3Qs: Citizen journalism in Ferguson


Tensions have escalated in Ferguson, Missouri, following the Aug. 9 shooting death of Michael Brown, an unarmed African-American teenager, by a white police officer. The incident has led to peaceful protests as well as clashes between the community and the police, and citizen journalists have been reporting on the ground via social media to help spread the story across the globe. Sarah Jackson is an assistant professor of communication studies in Northeastern University’s College of Arts, Media, and Design. Her research and teaching focuses on how social and political identities are constructed in the public sphere, with a particular focus on how race and gender are constructed in national debates around citizenship, inequality, and social movements. Here, Jackson examines both the citizen journalists and mainstream media’s coverage and their future implications.

The events in Ferguson have been brought to the public eye on both a national and global level by mainstream media as well as citizen journalists and others via social media. What’s your impression of how these two have covered the events in Ferguson, and how have they differed?

What is very important about the way the killing of 18-year-old Michael Brown and the resulting protests and unrest in Ferguson have been covered is that they likely would not have received as much coverage or context in mainstream news if it were not for citizen journalists. We saw something very similar with the Trayvon Martin case, where local activists and citizen journalists began tweeting about the injustices they felt existed in how little attention mainstream America was paying to the profiling and shooting of a teenager. The power of social media is that these regular people, in both Michael Brown and Trayvon Martin’s cases, were able to use hashtags, retweets, and image shares to show Americans from all across the country what was happening in their home towns. In the days after Michael Brown was killed, Twitter exploded with an image of his uncovered dead body lying in the street, an image taken on a camera phone by a neighbor. The anger and sadness this among other images and tweets stirred made Michael Brown’s death a trending topic.

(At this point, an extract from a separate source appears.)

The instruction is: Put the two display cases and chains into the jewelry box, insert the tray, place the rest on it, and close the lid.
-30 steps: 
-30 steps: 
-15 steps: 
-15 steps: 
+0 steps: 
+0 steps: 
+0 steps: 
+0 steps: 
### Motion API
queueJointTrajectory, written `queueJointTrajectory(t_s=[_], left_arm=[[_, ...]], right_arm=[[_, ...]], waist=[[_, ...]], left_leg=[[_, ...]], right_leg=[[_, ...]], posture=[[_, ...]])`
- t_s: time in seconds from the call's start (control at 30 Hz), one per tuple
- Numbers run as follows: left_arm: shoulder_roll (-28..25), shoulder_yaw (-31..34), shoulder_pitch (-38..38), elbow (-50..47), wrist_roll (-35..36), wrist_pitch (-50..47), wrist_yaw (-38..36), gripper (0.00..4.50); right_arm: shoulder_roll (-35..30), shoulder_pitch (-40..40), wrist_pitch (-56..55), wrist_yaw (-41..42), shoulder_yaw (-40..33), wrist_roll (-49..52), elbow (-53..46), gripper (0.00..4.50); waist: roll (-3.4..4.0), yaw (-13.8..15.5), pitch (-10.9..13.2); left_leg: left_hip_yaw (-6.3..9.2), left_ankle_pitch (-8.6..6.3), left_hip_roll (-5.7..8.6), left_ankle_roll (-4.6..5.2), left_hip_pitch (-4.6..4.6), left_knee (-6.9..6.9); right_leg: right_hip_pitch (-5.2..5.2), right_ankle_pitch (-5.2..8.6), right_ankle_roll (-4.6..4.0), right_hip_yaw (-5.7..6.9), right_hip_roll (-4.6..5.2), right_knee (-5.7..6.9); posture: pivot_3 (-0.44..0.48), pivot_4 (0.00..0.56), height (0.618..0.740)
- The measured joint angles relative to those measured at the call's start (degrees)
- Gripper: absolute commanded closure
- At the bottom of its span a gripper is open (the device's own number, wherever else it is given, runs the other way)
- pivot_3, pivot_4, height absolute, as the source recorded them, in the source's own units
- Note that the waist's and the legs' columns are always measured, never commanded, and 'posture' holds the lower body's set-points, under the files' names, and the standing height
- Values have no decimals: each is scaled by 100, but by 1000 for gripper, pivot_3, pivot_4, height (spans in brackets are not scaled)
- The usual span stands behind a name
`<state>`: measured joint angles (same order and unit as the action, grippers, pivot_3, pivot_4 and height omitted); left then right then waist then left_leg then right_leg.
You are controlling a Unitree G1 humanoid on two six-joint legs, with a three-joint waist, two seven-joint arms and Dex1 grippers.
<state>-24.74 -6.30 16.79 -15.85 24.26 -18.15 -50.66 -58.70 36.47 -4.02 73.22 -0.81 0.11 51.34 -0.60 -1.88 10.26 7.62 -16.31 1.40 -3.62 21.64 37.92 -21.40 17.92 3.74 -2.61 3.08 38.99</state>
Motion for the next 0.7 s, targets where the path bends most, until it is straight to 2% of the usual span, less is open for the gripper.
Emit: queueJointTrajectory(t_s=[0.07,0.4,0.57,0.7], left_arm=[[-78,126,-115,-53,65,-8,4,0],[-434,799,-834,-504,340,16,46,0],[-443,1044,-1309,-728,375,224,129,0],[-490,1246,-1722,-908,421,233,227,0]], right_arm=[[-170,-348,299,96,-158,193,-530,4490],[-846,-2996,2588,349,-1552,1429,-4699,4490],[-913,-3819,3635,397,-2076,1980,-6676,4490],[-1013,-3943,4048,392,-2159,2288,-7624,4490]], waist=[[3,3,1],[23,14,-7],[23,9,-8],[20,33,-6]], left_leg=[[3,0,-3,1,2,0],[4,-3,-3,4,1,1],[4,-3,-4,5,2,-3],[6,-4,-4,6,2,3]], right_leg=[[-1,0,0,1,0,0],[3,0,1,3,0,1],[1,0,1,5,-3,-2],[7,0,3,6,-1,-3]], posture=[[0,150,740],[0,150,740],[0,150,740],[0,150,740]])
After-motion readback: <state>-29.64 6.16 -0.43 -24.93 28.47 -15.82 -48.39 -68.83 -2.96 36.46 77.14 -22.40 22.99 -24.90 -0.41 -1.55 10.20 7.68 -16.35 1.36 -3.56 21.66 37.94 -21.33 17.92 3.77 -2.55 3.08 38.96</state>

As the protests erupted in Ferguson and as police escalated their tactics in response, social media has played a very similar role. Whereas many mainstream news sources only began covering the story a week after Brown’s killing and sometimes focused attention entirely on sensational images like the looting of local business, social media coverage from citizen journalists was there from the beginning and tackled some of the toughest questions around the story early on—like those about racial profiling, police brutality, and the militarization of local police forces. The push of these topics from citizen journalists, many whom are Gen-Xers and millennials and who are quick to post information online, has shaped mainstream coverage in that mainstream journalists had to respond, at least to some extent, to the issues being discussed in social media.

The most significant reasons why mainstream news coverage of these type of events is important is that traditional news still reaches more Americans than online citizen journalism and that government is more likely to respond to conflicts if mainstream media has deemed them important. It is no coincidence that the Justice Department, Attorney General Eric Holder, and President Obama did not respond to events in Ferguson until after mainstream media had raised the story to one of prominence, but the visibility of the story, the speed at which it spread, and the availability of information directly from the Ferguson community would not have been possible without citizen journalists and social media.

What are the implications—both positive and negative—of the differences between how Ferguson has been covered in these two ways?

I tweeted several days ago that all journalism students should read the 1968 report from the Kerner Commission on Civil Disorders. The commission, established by President Lyndon B. Johnson to better understand the race riots that broke out across America in the late-1960s, determined that many aspects of racial inequality, including housing discrimination, police profiling, and poverty, contributed to this unrest. The commission also included very harsh criticism of mainstream journalists for not more fairly reporting on the experiences of African Americans in general and for relying too heavily on sensationalism in their reporting of civil unrest. I think it would be useful for all journalists to reflect on these findings in the wake of what has happened in Ferguson. There are eerie similarities.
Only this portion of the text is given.